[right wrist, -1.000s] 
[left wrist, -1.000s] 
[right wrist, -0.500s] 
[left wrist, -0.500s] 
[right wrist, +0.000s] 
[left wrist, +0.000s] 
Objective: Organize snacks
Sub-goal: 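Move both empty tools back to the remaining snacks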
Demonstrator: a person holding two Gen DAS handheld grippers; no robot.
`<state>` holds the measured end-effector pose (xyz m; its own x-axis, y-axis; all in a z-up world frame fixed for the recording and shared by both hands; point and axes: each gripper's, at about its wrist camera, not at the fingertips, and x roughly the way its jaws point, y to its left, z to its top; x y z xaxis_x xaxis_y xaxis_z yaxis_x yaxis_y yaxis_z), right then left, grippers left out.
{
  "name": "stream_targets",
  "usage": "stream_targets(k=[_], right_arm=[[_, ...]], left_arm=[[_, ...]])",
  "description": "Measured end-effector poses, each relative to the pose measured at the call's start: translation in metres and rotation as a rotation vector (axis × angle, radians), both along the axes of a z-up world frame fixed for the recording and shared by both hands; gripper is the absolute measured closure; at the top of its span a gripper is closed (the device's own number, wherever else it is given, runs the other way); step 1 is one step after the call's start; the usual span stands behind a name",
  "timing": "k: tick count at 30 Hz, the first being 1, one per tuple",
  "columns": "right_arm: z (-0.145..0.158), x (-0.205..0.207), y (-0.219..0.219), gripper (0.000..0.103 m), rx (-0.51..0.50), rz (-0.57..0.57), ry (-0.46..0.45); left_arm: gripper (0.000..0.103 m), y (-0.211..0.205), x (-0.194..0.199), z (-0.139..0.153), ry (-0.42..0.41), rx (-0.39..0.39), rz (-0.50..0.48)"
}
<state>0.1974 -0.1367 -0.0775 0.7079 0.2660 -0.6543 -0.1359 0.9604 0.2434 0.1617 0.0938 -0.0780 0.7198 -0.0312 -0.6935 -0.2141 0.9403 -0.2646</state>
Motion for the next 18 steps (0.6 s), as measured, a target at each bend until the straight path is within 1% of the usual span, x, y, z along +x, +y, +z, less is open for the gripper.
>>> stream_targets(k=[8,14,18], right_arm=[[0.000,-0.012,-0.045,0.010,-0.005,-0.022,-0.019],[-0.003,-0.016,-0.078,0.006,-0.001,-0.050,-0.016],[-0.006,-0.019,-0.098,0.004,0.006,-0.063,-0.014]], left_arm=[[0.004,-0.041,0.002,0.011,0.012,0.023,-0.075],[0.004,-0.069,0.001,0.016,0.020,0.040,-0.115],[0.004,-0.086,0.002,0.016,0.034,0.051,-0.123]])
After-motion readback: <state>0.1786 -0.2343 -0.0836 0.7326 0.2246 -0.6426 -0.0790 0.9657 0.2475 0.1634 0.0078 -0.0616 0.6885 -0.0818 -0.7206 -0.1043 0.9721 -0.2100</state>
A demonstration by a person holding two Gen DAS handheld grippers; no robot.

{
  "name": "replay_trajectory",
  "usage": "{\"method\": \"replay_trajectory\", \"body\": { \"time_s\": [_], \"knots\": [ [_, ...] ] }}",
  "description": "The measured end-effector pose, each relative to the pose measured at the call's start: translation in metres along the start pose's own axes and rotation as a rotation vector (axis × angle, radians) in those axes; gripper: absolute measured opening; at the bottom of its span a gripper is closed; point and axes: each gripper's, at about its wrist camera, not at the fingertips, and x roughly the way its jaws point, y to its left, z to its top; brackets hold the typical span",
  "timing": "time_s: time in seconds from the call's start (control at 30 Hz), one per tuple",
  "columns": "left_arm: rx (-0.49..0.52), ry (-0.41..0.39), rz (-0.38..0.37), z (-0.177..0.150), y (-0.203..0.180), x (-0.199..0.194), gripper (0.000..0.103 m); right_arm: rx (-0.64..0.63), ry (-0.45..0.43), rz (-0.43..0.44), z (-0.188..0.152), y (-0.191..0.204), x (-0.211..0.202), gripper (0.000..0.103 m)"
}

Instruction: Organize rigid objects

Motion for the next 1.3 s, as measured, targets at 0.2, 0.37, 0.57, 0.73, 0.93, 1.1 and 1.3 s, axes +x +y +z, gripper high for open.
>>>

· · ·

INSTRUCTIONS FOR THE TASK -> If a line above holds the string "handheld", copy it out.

EXPECTED ANSWER ->
Demonstrator: a person holding two Gen DAS handheld grippers; no robot.
A demonstration by a person holding two Gen DAS handheld grippers; no robot.

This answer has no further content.